What ultimately made the deal possible was the shared vision for iNET's future. Other suitors wanted to roll iNET's assets into something larger but Stoddard Hill was more interested in maintaining its brand cachet and relevance to the communities it serves.

"Our intent is to take iNET from where it is today, and continue its growth under that same iNET name as well as that iNET Interactive vision," says Augustine. "I think both Gabriel and Ryan, as well as the rest of the team who helped get [it] off the ground, were very attracted to that."

Murphy agrees. "We decided to work with a company that was looking for a platform, versus just another company that would fit within its portfolio," he says. "That was really the principal driver of why we chose to work with Troy's group."

Augustine says there are no immediate plans for changes to WebHostingTalk, or the other iNET properties, and none will be liquidated. The same staff will remain in place and new faces may be added. Augustine says one of his first orders of business is to find ways to improve communication and responsiveness.

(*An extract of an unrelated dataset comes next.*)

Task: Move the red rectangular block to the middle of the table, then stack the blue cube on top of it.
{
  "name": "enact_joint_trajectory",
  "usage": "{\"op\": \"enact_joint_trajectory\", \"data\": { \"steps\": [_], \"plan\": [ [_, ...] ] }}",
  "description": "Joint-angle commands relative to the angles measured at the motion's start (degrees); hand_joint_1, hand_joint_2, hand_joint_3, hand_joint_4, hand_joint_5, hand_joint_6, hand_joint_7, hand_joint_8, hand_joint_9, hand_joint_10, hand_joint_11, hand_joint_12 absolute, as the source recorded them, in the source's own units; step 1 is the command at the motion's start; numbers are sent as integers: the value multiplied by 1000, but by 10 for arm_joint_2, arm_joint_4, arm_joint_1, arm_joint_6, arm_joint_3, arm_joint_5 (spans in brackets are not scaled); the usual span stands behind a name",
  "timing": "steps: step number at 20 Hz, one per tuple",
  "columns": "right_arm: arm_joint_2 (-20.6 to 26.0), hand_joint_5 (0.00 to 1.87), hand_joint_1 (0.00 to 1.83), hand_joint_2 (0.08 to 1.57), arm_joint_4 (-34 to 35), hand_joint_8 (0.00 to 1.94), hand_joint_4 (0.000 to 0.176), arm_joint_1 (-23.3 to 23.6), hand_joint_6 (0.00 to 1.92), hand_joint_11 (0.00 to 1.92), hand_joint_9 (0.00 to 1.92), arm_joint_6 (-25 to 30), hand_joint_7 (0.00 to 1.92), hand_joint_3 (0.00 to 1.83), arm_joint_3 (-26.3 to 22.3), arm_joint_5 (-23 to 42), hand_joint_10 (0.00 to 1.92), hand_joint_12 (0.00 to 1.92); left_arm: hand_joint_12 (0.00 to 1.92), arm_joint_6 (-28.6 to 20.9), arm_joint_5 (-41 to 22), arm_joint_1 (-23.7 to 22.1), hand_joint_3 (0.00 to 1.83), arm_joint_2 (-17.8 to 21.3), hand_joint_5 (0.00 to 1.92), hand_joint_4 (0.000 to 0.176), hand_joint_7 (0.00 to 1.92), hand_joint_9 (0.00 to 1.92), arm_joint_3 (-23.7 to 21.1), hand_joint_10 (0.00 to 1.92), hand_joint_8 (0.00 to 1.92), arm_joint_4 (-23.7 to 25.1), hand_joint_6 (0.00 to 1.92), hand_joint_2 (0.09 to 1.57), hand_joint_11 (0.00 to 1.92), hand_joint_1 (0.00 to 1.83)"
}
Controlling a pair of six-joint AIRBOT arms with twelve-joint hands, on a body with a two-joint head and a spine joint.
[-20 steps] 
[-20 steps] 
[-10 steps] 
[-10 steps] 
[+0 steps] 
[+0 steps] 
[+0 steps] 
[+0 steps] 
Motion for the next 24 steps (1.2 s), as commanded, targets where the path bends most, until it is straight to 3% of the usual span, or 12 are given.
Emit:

"We're going to listen to the communities, listen to the advertisers and take it in the direction that they provide." And it is the community that will continue to drive the direction of WebHostingTalk in the future.

"My general philosophy is that we are here to provide a service to the community," says Augustine. "If it weren't for the community members spending time on the sites, we wouldn't have a business."